Media claims about India’s purported reservations about the planned growth of BRICS are “baseless speculation,” Foreign Ministry spokesman Arindam Bagchi told journalists on Thursday during a weekly media briefing.
“This is simply not true,” he stressed.
On Wednesday, Reuters claimed, citing anonymous sources in the Brazilian government, that Brazil was the BRICS member with the biggest doubts about expansion, replacing India in that position.
Hours later, however, Brazilian President Luiz Inacio Lula da Silva contradicted the report, voicing public support for bringing new members into BRICS.
“I am of the opinion that as many countries want to enter, if they are in compliance with the rules we are establishing, we will accept the countries’ entrance,” he told journalists.
The bloc of emerging countries currently comprises Brazil, Russia, India, China, and South Africa. Dozens of other nations have expressed interest in joining, while 22 have already made formal bids.

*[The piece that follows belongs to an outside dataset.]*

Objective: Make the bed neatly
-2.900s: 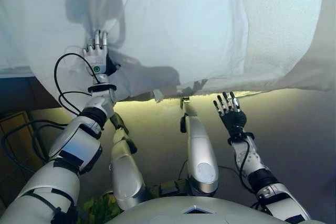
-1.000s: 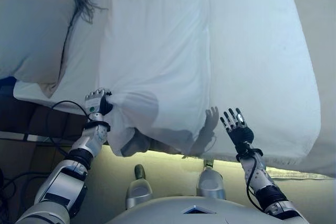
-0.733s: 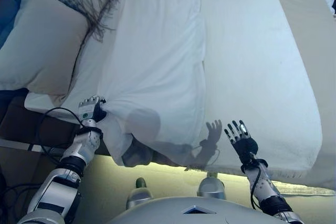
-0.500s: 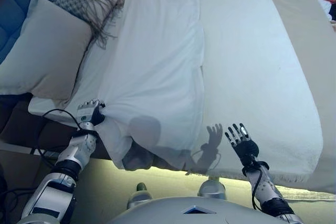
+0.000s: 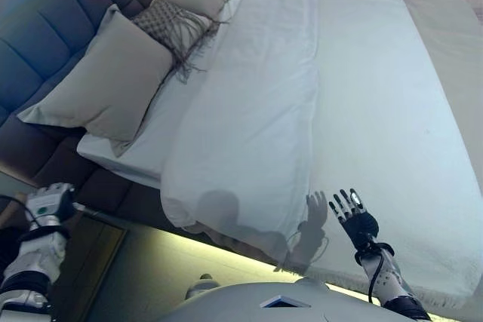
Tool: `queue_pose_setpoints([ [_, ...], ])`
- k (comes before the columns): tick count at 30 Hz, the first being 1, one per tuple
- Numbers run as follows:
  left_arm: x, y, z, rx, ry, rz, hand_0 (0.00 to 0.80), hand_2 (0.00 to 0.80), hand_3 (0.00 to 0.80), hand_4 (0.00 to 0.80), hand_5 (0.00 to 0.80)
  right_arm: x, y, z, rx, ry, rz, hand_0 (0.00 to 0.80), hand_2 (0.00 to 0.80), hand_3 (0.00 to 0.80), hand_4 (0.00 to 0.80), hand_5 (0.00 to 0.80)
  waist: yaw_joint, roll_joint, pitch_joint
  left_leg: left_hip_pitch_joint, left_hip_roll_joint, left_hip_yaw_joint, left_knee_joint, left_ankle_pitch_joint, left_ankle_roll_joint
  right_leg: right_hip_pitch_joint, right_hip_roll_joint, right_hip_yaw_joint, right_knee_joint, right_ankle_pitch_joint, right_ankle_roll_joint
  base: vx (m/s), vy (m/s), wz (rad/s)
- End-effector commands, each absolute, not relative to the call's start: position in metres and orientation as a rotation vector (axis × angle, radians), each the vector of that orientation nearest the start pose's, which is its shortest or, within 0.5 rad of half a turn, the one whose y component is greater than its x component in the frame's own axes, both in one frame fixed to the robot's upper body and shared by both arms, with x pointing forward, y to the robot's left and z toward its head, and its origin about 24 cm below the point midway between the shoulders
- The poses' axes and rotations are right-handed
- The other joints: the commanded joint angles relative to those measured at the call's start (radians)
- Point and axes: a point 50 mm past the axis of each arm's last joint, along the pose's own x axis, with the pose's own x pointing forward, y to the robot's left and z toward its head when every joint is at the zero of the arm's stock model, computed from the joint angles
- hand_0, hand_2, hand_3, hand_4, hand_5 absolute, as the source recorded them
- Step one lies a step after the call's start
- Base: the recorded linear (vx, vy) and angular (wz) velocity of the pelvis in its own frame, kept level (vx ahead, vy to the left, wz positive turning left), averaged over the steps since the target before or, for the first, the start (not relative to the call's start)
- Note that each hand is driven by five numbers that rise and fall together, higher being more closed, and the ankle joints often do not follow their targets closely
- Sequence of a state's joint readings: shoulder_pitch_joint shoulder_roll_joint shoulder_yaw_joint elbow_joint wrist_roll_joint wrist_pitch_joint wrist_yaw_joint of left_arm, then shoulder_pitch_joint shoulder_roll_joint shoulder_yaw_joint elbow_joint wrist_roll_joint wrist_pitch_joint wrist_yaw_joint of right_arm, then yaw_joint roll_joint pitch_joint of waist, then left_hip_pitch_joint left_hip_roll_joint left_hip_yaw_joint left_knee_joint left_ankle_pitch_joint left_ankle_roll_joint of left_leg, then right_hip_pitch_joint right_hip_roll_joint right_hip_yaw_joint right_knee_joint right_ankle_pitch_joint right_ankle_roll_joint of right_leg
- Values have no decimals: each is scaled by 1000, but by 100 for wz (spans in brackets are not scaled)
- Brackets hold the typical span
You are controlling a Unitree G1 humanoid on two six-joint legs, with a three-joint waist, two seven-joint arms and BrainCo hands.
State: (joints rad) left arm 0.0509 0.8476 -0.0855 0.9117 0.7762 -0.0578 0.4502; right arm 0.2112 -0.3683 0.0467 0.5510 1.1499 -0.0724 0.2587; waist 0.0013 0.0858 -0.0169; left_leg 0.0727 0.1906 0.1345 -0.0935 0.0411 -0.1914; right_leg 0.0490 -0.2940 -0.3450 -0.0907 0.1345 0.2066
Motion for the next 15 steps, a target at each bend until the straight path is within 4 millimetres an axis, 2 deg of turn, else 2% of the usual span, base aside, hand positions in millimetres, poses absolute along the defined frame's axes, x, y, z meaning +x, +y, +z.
queue_pose_setpoints([
  [1,155,448,33,1796,667,348,800,800,800,800,800,172,-264,-61,757,321,-228,0,0,0,0,0,13,-18,18,-42,38,17,37,32,33,-10,-88,13,105,-53,42,0,0,0],
  [6,151,445,25,1734,672,384,800,800,800,800,800,173,-261,-61,761,326,-228,0,0,0,0,0,16,-19,23,-45,35,7,38,31,34,-11,-89,11,110,-54,40,-4,8,4],
  [7,151,443,24,1714,644,402,675,675,675,675,675,173,-259,-61,762,329,-227,0,0,0,0,0,18,-20,23,-44,36,6,38,31,34,-10,-89,9,111,-54,40,0,0,0],
  [8,153,440,23,1693,615,415,78,78,78,78,78,173,-258,-61,763,331,-224,0,0,0,0,0,19,-21,22,-43,37,7,36,32,33,-9,-88,6,111,-55,40,0,0,0],
  [9,154,439,23,1680,597,423,0,0,0,0,0,173,-257,-62,764,332,-222,0,0,0,0,0,20,-22,21,-42,37,9,32,34,33,-8,-86,6,109,-55,40,0,0,0],
  [11,160,432,21,1648,552,419,0,0,0,0,0,173,-254,-61,768,331,-220,0,0,0,0,0,19,-23,22,-45,39,9,32,34,32,-12,-85,9,111,-57,39,-21,-14,0],
  [15,182,417,30,1611,401,388,0,0,0,0,0,170,-248,-65,791,333,-227,0,0,0,0,0,24,-34,28,-36,40,4,26,34,35,-2,-79,5,111,-57,37,-12,-64,1],
])
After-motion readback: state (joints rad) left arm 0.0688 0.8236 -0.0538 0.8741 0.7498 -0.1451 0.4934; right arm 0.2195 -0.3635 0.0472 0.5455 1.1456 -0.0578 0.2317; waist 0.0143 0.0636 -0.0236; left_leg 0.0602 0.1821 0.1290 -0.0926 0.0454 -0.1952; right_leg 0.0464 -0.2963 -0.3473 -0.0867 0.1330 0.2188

Originally consisting of four members, BRICS has only expanded once, when it added South Africa in 2010, without any prior conditions. Member states are currently discussing internally what criteria candidates should meet and how the expansion process would work, given that BRICS takes decisions by consensus.
South Africa will host a summit of BRICS leaders in Johannesburg in mid-August. Officials from the five nations have expressed hope that by that time the procedure governing expansion will be finalized and ready for approval.
BRICS members account for some 40% of the world population and about a quarter of the global economy. The bloc positions itself as an alternative to older Western-dominated international institutions.